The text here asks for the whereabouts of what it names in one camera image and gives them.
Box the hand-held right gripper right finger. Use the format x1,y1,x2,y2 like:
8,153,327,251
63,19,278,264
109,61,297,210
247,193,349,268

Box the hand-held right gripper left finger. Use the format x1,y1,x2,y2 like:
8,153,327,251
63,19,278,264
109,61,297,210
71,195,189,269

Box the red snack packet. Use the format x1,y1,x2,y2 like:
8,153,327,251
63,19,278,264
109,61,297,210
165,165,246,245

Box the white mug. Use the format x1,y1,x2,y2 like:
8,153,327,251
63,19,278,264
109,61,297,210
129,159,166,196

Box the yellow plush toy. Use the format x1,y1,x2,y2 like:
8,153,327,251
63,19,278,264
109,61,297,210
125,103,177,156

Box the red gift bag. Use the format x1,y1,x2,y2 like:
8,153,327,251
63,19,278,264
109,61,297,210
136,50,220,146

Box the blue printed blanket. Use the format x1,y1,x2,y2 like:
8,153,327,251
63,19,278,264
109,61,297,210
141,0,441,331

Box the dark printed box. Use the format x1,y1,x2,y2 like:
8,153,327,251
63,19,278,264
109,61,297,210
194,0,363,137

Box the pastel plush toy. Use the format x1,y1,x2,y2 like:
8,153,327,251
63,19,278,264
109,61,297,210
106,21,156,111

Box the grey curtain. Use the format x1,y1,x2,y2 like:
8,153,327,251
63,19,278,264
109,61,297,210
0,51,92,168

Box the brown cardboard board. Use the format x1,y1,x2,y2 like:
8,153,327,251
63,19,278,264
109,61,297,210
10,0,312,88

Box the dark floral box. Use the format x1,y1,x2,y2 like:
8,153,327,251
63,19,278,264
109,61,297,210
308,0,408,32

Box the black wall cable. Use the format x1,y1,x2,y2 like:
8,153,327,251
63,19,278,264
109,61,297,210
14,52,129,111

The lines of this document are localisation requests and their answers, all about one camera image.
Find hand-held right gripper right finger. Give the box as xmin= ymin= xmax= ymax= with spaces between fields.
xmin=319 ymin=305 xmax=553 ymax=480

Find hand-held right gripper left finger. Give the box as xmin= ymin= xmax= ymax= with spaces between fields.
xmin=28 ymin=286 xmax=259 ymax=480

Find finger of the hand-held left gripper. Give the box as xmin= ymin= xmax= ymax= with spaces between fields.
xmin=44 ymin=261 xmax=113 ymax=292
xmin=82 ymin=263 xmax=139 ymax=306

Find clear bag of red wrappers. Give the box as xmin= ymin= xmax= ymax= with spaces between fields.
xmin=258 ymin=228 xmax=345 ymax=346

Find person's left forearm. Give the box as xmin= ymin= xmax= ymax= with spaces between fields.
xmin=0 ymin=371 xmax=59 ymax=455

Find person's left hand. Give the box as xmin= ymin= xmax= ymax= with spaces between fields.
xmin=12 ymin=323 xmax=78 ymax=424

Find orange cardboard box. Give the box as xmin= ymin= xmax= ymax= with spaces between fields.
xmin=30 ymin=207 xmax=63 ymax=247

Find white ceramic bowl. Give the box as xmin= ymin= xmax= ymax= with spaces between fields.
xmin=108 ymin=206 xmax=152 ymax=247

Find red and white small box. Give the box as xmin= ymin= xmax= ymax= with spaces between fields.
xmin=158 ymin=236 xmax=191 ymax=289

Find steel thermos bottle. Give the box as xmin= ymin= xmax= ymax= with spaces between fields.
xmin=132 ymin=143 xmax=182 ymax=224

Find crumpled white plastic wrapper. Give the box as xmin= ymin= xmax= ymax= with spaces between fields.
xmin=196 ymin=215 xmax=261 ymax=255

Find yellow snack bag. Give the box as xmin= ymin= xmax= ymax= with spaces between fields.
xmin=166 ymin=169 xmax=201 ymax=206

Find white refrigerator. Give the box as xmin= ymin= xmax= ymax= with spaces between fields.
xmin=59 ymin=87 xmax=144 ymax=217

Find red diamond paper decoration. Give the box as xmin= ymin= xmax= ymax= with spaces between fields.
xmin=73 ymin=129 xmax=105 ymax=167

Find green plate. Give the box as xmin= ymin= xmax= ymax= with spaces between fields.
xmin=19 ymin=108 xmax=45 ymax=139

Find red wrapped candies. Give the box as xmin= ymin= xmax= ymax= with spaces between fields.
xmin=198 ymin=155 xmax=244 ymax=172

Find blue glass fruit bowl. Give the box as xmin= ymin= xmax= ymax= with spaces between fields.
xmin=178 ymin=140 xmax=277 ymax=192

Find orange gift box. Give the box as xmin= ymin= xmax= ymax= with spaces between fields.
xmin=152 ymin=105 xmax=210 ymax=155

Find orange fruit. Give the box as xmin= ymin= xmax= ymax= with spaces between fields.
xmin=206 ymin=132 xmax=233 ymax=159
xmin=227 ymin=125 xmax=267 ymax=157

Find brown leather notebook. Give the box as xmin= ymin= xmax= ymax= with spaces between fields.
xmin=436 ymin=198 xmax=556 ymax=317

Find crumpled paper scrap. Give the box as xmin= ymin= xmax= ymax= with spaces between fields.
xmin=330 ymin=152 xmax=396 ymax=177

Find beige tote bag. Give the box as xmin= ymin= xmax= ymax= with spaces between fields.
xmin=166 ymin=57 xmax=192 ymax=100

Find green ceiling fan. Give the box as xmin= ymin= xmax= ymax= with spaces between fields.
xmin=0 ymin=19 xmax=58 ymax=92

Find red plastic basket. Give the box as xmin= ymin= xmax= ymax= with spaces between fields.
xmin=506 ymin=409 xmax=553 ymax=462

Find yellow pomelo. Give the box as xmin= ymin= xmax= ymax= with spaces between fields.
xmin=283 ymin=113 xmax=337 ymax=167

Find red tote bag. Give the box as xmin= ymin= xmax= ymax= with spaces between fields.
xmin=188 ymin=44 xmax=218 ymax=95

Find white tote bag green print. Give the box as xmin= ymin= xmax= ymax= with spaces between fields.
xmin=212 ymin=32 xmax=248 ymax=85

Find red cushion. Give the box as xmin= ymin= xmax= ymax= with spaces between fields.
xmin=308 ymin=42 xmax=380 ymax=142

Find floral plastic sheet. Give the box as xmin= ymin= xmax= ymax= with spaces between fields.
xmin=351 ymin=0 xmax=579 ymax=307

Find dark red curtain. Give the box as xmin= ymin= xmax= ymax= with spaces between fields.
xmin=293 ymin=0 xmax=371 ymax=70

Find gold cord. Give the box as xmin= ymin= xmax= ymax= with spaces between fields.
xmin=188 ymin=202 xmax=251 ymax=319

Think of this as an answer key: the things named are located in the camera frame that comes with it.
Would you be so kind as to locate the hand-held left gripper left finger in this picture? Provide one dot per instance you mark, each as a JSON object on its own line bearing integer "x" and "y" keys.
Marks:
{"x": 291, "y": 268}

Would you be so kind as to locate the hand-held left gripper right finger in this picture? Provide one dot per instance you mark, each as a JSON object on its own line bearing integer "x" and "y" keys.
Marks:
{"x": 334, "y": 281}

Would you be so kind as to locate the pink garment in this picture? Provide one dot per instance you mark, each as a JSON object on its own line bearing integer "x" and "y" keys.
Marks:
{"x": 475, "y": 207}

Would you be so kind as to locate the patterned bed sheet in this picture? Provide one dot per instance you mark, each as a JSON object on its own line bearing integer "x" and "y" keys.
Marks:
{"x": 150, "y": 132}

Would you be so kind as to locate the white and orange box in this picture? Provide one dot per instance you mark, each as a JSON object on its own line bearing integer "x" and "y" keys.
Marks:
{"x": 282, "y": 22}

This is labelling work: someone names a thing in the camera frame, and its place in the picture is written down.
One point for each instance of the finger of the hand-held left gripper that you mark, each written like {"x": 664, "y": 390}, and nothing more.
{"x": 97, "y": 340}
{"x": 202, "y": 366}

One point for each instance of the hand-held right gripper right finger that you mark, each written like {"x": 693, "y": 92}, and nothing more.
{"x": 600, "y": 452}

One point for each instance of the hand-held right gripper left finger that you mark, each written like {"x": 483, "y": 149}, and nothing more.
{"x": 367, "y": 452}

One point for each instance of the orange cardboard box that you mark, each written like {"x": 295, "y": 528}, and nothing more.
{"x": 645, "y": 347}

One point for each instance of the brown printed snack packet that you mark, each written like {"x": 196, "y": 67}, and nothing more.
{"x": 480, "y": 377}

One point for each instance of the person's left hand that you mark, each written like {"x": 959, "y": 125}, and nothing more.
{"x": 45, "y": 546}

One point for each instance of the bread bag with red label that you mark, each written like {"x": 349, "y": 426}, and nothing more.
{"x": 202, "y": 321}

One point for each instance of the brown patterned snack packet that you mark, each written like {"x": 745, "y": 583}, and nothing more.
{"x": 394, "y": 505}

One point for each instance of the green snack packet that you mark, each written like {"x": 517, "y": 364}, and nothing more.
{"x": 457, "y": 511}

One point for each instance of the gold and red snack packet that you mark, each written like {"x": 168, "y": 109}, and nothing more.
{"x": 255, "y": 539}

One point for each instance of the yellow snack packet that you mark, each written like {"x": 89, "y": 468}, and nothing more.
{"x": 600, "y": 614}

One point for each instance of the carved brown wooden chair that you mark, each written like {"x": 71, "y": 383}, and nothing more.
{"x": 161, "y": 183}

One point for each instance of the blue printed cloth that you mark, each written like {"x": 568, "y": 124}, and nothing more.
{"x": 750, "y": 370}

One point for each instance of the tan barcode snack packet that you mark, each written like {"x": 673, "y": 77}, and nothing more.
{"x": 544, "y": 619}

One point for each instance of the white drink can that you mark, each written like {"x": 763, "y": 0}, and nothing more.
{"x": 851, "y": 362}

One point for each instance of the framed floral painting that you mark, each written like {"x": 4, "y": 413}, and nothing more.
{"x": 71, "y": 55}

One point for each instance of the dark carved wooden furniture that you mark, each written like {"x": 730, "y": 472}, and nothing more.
* * * * * * *
* _Problem description_
Each line of the data above that contains the string "object" should be counted; give only the total.

* _Solution below_
5